* PROBLEM REQUIREMENTS
Look through the entries below and report every line that has "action".

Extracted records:
____

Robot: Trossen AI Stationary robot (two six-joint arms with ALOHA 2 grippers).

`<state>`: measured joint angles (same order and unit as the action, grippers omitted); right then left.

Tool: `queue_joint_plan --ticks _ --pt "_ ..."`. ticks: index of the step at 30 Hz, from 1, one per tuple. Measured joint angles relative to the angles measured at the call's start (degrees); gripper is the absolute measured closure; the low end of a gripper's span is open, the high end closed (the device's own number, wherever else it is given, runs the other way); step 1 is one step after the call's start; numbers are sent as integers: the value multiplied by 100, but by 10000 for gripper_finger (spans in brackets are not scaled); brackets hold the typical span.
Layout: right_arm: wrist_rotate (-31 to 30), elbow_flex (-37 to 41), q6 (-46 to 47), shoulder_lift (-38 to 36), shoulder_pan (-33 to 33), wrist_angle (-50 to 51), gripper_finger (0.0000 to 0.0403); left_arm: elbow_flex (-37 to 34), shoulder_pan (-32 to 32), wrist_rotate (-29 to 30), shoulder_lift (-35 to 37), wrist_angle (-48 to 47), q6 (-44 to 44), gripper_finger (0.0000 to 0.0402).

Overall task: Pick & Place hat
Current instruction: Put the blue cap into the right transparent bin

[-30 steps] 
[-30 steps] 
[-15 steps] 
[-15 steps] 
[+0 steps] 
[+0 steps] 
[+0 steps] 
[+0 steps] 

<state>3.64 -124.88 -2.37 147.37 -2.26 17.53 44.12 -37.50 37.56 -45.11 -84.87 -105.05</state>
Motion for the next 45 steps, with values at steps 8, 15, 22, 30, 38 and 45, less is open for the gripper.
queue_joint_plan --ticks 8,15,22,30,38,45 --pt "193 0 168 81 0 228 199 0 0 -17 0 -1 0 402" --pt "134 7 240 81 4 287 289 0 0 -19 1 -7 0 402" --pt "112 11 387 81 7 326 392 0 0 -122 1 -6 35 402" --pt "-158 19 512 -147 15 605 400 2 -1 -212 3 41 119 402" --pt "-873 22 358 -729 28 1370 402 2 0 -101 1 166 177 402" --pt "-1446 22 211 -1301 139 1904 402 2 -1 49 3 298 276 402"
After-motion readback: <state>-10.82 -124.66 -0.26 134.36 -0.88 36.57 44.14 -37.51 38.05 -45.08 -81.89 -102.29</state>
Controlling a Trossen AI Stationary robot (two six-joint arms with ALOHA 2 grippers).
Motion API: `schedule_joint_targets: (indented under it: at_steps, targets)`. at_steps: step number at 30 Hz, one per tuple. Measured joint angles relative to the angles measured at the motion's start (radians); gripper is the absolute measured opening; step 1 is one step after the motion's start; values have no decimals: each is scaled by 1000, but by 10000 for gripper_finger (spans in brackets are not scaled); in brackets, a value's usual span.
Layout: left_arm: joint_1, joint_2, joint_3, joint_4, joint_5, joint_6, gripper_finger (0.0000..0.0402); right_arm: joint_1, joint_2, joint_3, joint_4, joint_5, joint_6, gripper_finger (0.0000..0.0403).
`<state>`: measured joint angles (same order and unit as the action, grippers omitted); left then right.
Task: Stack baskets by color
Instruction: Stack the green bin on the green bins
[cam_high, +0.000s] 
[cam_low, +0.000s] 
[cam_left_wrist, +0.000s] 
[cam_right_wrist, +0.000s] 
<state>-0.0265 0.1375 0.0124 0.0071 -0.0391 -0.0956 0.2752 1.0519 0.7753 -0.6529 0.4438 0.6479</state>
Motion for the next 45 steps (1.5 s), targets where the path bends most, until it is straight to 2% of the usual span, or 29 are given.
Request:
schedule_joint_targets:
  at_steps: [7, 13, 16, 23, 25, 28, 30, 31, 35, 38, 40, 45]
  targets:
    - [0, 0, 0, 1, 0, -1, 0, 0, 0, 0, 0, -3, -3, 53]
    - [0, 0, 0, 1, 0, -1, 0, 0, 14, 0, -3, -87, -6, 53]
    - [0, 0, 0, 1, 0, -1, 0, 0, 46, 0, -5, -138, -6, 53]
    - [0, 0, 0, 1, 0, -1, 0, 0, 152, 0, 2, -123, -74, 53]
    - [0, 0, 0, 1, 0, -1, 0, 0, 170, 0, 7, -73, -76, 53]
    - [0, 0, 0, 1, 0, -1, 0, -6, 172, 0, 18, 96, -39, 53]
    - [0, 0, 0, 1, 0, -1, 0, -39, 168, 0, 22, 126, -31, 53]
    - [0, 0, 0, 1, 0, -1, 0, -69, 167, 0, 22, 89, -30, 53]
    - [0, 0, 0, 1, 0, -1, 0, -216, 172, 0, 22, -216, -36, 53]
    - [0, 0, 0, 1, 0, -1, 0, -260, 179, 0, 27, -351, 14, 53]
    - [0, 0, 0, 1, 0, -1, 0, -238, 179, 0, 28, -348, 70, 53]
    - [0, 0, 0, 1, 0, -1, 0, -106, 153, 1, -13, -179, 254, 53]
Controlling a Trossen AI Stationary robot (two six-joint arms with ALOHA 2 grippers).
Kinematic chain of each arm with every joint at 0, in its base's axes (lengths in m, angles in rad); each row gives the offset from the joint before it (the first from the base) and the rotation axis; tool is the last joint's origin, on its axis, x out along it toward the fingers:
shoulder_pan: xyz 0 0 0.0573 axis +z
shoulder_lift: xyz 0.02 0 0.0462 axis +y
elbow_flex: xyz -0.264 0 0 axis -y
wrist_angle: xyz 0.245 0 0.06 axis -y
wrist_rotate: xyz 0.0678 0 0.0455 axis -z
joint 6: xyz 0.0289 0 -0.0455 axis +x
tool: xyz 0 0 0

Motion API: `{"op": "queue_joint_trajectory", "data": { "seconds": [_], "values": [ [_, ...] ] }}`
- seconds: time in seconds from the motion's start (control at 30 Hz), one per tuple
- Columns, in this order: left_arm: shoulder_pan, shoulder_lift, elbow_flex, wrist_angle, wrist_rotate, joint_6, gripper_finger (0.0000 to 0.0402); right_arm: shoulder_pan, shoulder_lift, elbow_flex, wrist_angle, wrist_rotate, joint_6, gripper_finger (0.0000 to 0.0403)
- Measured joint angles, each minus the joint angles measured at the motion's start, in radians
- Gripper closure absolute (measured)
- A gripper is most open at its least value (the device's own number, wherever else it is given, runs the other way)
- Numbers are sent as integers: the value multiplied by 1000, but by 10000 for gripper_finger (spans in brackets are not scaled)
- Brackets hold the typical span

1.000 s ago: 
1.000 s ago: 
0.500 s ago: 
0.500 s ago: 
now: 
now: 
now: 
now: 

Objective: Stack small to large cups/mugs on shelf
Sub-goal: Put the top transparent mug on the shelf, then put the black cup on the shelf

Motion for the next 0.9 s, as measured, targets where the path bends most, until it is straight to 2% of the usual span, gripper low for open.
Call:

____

* FINISHED EXERCISE
`<state>`: measured joint angles (same order and unit as the action, grippers omitted); right then left.
`<state>`: measured joint angles (same order and unit as the action, grippers omitted); left then right.

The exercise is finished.